Deconstructing Sammy is a book by author Matt Birkbeck about the life and death of Sammy Davis, Jr. and the subsequent efforts to restore his legacy. Published in September 2008 by Amistad/HarperCollins the book follows the efforts of a Pennsylvania lawyer and former Assistant U.S. Attorney, Albert "Sonny" Murray Jr., who was hired in 1994 by Sammy's poverty-stricken wife Altovise to help resolve Sammy's debts. Upon his death from cancer in 1990, Sammy Davis Jr. owed over $15 million, of which $7 million was owed to the Internal Revenue Service.

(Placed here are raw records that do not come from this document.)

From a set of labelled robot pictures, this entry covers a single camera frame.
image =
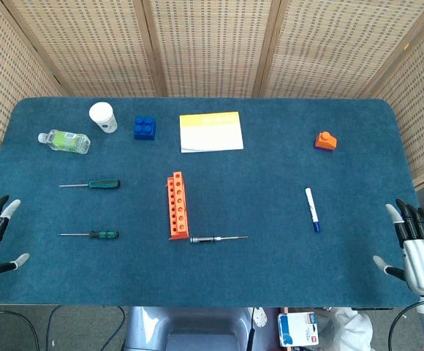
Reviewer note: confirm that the green black striped screwdriver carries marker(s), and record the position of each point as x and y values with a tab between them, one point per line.
104	234

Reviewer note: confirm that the orange tool rack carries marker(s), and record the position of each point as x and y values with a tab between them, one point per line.
179	214

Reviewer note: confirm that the white cloth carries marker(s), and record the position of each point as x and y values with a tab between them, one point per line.
347	329

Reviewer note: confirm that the white marker blue cap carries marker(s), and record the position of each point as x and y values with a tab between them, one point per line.
311	208

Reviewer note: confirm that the clear bottle green label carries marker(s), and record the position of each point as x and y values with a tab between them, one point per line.
66	141

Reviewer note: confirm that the blue white box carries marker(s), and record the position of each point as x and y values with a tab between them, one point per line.
298	329

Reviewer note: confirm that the orange purple toy block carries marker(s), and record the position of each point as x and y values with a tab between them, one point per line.
325	140

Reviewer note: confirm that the white paper cup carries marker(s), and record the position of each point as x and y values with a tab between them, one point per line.
102	115

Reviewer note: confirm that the blue table cloth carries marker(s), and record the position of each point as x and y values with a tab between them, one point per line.
252	270

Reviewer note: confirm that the white perforated plate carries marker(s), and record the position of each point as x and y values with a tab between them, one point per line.
260	317

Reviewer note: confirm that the blue toy brick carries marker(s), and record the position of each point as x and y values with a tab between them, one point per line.
144	128

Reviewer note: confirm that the black metal screwdriver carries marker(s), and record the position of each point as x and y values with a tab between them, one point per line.
201	240

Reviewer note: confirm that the grey robot torso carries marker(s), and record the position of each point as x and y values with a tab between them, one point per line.
201	329

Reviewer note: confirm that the yellow white notepad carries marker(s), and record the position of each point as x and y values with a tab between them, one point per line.
212	133

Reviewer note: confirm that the woven folding screen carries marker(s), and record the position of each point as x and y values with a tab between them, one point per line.
212	47

Murray spent seven years representing the Davis estate, from 1994 to 2001, during which time he resolved the debts, restored Sammy's legacy and earned Sammy a posthumous Grammy Award in 2001. Deconstructing Sammy reveals Sammy Davis, Jr. as a brilliant yet tragic figure in American culture.

The New York Timesin a December 2008 review hailed the book was "Gripping" and "Sensational." The Los Angeles Times called Deconstructing Sammy "Epic" and "Tremendous" in a November 2008 review, while the Tennessee Tribune described the book as "stunning" in a November 2008 review.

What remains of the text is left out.